* **The data**
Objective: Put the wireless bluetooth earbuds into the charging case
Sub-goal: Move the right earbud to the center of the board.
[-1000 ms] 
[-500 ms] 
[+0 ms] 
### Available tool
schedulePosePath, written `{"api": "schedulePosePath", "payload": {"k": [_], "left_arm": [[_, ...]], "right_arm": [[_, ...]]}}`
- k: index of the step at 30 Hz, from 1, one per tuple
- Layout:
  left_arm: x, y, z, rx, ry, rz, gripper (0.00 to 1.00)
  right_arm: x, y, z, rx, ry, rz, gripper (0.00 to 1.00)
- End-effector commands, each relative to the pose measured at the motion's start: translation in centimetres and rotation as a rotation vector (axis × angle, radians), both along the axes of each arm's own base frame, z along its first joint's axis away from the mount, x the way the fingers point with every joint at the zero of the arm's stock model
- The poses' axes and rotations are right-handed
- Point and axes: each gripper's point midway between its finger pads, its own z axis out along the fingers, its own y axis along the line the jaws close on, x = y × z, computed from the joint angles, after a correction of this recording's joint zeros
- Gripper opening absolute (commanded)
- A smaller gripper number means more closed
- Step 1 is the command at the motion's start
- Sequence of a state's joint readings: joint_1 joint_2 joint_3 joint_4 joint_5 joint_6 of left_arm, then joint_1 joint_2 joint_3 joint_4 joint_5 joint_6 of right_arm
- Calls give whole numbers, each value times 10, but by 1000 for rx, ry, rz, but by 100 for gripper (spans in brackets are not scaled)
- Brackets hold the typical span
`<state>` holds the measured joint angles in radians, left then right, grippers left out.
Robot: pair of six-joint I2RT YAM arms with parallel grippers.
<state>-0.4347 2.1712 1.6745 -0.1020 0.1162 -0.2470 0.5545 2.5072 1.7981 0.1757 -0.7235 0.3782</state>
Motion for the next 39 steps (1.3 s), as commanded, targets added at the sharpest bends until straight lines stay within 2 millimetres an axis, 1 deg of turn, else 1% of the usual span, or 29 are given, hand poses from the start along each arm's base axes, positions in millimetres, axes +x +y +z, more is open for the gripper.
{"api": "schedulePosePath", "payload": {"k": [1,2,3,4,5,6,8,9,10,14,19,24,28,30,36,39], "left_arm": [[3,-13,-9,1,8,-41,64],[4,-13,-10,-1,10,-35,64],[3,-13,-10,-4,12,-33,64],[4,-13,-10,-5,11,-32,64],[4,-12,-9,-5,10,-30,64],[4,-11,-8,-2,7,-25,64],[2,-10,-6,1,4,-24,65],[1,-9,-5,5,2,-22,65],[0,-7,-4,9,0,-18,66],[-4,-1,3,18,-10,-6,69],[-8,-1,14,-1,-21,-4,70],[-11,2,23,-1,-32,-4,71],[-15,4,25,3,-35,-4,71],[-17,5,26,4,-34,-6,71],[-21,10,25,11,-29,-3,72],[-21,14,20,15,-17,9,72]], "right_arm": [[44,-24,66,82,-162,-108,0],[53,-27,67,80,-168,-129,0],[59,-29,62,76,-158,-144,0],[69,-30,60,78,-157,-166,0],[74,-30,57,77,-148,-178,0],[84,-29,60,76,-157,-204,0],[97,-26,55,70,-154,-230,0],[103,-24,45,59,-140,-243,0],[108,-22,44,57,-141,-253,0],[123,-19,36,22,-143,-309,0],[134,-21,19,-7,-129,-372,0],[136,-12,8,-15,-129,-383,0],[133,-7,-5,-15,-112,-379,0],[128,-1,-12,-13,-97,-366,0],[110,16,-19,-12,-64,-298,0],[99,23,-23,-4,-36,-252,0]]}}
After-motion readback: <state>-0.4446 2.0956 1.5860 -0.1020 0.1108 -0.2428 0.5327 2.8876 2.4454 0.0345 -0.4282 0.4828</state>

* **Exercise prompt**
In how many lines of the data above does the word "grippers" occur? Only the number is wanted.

* **Exercise solution**
2